Zubrzycki, a Québécois whose ancestors include a Polish grandfather, delivered her comments in April at a University of Toronto forum sponsored by the Centre for European, Russian and Eurasian Studies and co-sponsored by the Chancellor Rose and Ray Wolfe Chair in Holocaust Studies and the Centre for Jewish Studies. Her speech was titled Stretching the Symbolic Boundaries of the Nation: Jewish Renaissance and Philo-Semitism in Contemporary Poland.
Zubrzycki, who has carried out extensive ethnographic fieldwork in Poland, suggested that her topic is really about the politics of memory and identity.
Prior to the Second World War, she noted, Poland was a multiculturally diverse nation of minorities, with ethnic Poles, Jews, Germans, Ukrainians, Tatars and others comprising its polyglot population. According to the 1931 census, 65 percent of its citizens were ethnic Poles. With the redrawing of Poland’s borders after the Second World War, Poland became one of the world’s most ethnically homogenous countries. Today, 96 percent of people living in Poland are ethnic Poles, while only 5,000 to 25,000 are Jewish, compared to three million in 1939, said Zubrzycki, whose last published book was The Crosses of Auschwitz: Nationalism and Religion in Post-Communist Poland (University of Chicago Press, 2006).
Since the collapse of communism in the late 1980s, pluralism has been hotly debated in Poland, she said. The communist regime worked to create a homogeneous Polish society, which, ironically, was the objective of right-wing Poles and the Catholic Church, long the repository of Polish nationalism. During this four-decade period, the historical Jewish presence in Poland was considered virtually a taboo subject. But after communism was swept away and replaced by liberal democracy, Poles, particularly young, progressive Poles who value tolerance and diversity, began delving into Poland’s Jewish dimension. Conservative, older Poles, on the other hand, continue to regard the concept of Polishness through the prism of ethnicity and Catholicism and associate Jews with the “contagion of cosmopolitanism and liberalism,” Zubrzycki said.
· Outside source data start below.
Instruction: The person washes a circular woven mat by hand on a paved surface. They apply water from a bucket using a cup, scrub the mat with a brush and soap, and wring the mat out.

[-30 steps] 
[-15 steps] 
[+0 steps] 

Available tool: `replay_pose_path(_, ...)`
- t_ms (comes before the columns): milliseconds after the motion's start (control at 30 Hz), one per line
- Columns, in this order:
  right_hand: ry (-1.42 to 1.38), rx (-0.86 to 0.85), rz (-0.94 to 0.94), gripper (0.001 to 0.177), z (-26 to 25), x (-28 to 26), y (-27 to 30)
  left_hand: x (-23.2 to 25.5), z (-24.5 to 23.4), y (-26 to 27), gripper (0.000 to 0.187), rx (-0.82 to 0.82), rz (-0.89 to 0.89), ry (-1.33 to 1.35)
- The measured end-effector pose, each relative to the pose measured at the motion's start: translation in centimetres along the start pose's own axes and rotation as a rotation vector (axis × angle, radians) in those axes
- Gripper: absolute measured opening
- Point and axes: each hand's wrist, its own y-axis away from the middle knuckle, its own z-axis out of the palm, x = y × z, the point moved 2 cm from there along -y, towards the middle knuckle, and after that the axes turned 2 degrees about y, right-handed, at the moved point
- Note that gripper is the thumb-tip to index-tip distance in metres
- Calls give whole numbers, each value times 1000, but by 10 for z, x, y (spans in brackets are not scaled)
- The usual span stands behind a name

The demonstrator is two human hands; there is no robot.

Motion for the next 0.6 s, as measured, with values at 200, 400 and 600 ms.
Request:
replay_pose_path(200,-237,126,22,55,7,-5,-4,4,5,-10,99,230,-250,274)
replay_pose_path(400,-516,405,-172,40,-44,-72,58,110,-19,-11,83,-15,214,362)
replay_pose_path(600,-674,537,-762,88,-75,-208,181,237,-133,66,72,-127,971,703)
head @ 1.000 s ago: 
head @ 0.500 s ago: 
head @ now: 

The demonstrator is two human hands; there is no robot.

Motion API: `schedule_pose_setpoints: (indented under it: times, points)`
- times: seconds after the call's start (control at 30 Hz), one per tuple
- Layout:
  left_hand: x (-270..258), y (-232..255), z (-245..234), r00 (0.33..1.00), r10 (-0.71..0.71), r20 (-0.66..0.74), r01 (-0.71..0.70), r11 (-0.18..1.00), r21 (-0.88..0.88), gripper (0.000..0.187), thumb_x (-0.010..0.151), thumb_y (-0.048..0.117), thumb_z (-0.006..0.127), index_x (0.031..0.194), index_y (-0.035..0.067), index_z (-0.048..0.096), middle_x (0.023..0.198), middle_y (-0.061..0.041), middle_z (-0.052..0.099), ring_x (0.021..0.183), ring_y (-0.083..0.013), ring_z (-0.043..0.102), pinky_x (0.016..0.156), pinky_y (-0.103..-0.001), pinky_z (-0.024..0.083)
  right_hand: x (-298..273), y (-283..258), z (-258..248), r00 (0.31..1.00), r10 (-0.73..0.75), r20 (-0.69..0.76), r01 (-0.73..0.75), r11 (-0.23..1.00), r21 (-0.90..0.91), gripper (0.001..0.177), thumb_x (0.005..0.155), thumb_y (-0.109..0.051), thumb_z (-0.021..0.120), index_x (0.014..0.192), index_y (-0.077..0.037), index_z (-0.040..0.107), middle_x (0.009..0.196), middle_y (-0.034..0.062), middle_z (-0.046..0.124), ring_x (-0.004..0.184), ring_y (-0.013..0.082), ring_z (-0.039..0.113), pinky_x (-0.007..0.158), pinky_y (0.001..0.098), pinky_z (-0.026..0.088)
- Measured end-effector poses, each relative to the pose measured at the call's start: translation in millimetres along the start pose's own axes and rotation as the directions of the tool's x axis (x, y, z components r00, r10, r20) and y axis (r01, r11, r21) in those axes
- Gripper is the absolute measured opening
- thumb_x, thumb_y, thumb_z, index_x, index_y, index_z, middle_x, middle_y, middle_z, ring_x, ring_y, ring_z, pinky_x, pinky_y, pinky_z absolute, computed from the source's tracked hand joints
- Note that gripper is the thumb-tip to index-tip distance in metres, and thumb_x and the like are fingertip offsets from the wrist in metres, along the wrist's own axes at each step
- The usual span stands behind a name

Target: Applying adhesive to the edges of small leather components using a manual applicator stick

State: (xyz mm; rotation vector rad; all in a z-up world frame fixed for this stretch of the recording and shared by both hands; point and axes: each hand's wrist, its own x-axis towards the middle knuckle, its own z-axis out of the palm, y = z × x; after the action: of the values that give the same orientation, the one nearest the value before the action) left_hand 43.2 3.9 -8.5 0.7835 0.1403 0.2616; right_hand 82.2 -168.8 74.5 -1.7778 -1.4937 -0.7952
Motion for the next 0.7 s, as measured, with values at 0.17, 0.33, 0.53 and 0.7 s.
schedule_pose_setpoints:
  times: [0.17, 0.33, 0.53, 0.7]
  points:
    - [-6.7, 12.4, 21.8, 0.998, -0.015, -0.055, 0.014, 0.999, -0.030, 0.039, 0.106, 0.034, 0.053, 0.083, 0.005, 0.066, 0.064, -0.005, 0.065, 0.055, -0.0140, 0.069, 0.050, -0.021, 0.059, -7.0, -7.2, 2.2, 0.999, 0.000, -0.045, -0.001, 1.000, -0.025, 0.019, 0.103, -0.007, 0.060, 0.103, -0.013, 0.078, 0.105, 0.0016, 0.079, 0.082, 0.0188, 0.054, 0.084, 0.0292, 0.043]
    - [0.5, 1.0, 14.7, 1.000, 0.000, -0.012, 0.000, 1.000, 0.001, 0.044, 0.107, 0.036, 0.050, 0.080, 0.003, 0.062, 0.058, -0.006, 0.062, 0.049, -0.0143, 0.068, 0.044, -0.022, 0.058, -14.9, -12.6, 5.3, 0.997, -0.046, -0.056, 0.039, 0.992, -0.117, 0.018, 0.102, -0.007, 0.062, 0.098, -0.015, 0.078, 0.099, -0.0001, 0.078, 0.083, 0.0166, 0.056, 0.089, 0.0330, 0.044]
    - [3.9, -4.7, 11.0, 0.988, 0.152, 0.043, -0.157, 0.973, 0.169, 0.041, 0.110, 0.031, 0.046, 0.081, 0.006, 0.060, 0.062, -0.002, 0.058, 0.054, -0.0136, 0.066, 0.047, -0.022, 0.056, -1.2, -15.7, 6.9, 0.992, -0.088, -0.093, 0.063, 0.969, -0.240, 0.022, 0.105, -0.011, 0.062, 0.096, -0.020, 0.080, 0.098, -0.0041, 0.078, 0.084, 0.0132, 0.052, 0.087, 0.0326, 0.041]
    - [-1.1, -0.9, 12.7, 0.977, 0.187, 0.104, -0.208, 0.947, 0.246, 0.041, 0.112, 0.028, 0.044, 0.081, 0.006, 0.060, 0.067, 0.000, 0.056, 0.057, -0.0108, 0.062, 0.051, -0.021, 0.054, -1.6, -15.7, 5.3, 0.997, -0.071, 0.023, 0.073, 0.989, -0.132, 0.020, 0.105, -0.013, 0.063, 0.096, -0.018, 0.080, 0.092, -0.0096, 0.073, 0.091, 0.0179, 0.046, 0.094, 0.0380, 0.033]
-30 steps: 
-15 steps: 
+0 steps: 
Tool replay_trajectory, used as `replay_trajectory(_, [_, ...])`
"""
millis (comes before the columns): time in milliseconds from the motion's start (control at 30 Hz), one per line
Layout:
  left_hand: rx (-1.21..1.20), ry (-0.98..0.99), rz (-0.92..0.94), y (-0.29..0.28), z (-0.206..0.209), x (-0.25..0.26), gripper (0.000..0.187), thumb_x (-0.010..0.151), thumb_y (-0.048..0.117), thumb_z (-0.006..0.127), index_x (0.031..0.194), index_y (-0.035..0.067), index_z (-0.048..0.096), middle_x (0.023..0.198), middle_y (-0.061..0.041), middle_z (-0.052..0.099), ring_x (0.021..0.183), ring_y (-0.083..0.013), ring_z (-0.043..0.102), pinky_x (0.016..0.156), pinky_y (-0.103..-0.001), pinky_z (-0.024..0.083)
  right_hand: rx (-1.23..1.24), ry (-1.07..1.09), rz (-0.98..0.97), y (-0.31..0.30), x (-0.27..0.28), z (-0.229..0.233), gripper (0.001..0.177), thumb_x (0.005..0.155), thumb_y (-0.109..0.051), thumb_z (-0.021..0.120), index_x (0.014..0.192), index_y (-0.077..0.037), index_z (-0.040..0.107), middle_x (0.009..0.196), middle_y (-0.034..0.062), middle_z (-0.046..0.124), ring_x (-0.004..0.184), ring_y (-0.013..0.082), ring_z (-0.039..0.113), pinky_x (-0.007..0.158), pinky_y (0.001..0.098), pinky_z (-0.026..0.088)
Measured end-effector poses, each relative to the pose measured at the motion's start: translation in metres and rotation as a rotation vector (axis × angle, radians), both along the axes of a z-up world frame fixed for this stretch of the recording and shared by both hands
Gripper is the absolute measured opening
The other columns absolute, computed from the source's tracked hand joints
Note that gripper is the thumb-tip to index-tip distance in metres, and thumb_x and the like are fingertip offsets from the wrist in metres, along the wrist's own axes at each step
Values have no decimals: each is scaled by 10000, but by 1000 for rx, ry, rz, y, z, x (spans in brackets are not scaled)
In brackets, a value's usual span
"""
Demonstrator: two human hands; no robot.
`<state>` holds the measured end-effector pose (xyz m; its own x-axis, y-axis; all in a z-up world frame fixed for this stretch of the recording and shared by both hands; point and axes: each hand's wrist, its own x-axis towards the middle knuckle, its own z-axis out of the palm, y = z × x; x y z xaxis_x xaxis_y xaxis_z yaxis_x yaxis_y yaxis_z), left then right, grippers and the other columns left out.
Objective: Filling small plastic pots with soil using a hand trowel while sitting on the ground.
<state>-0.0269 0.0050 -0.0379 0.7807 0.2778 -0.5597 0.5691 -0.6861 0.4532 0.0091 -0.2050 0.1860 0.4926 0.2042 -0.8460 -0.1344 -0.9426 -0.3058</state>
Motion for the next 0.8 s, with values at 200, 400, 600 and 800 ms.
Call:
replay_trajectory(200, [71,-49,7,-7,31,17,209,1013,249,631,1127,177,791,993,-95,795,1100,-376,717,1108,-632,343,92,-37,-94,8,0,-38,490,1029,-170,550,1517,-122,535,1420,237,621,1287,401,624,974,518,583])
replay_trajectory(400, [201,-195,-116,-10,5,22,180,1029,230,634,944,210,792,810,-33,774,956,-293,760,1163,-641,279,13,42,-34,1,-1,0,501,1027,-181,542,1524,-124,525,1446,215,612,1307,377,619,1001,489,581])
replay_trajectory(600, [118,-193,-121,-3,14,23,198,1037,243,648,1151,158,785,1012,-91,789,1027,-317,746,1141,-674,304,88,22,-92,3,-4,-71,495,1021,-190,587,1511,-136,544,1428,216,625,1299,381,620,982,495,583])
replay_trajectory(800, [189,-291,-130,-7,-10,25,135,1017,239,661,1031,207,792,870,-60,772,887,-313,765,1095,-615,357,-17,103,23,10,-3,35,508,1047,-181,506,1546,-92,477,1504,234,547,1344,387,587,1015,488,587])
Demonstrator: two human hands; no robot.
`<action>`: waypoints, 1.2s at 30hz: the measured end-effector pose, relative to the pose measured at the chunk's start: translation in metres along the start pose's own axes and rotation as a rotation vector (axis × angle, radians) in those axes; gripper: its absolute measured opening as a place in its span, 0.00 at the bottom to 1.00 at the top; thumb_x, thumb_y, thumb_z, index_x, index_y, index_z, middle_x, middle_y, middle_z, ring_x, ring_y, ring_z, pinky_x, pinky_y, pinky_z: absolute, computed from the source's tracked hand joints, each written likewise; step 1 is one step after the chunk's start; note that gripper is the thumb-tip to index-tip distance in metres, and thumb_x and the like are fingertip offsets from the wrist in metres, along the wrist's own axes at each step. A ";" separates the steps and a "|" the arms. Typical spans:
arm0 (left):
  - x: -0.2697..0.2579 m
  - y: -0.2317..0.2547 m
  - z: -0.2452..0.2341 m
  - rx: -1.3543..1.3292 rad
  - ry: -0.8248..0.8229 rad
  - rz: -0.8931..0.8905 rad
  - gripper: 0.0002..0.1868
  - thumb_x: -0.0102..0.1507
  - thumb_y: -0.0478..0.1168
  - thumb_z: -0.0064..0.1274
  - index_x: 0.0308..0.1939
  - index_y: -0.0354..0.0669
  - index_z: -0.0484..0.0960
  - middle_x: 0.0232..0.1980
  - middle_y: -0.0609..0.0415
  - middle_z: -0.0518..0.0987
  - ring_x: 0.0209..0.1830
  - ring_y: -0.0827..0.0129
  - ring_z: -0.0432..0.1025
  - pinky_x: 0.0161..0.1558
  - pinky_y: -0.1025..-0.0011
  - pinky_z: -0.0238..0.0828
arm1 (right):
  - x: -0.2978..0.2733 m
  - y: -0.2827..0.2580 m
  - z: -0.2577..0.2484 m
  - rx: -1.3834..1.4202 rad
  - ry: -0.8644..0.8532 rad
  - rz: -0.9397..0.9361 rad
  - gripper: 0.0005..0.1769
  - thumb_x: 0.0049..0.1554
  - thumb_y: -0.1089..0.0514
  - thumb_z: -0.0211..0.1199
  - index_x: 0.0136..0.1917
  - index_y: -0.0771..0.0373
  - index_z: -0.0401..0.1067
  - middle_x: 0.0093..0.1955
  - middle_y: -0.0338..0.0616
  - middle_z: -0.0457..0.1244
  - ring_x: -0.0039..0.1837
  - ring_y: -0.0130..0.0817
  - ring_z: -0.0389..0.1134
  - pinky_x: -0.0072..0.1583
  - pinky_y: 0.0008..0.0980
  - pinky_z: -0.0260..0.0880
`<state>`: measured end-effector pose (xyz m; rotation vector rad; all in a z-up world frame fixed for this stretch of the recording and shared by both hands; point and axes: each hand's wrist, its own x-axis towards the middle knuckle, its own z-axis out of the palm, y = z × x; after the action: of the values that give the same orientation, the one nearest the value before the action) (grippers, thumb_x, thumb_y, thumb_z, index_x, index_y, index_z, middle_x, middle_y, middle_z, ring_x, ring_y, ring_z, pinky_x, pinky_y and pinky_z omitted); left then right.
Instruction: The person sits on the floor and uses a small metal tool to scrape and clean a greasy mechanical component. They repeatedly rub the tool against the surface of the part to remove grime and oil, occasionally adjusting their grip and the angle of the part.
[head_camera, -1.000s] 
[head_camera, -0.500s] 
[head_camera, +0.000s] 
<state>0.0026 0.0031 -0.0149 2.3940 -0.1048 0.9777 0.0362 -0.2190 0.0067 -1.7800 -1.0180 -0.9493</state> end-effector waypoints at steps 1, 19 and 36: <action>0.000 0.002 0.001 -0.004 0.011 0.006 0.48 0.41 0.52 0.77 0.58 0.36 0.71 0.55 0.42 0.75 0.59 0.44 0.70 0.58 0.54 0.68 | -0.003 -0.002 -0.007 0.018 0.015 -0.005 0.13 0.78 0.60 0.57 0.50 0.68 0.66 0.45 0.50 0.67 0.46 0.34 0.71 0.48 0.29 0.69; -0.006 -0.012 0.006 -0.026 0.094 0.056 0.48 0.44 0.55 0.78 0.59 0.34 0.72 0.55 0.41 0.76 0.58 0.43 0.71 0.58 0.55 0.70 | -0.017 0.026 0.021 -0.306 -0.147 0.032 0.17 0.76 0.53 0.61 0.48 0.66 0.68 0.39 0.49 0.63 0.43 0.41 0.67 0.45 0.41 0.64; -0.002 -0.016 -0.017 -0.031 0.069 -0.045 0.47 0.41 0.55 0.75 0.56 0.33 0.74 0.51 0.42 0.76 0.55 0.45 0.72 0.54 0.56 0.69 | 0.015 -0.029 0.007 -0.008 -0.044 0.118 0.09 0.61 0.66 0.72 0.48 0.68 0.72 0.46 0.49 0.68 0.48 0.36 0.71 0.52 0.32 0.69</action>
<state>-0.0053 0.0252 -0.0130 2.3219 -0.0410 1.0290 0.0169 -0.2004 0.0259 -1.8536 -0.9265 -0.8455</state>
Poles who seek to build a pluralistic Poland, however, present the Nazi mass murder of Jews during the Holocaust as a “tragic loss” for Poland. They want Poland to revert to its “true essence” as a tolerant, open, heterogeneous, multicultural nation. As well, they want to stretch the definition of Polishness to make it more inclusive. Such Poles believe that Jews bring “color” to Poland’s present monocultural landscape, she said.
In a reference to antisemitism, Zubrzycki said their campaign to resurrect a multicultural Poland is also a function of a wish to exorcise “the demons of the past.”
Speaking of current projects by artists to promote a pluralistic Poland, Zubrzycki mentioned several, including I Miss you, Jew, and Poland for All. These projects are designed to reclaim and revive the memory of Poland’s prewar Jewish community, combat antisemitism, break the boredom of ethnic “sameness” and save Poland from the grasp of right-wing nationalists.
It is difficult to know what proportion of Poles is in agreement with the goal of grafting diversity onto today’s Poland, Zubrzycki acknowledged. This vision is primarily supported by young Poles and is gaining traction, she added. She praised the Krakow Jewish Cultural Festival as a model of its kind, saying more than a dozen cities in Poland have established such festivals since the 1990s. According to Zubrzycki, they are indicative of the fascination Jews exert on some Poles in modern Poland.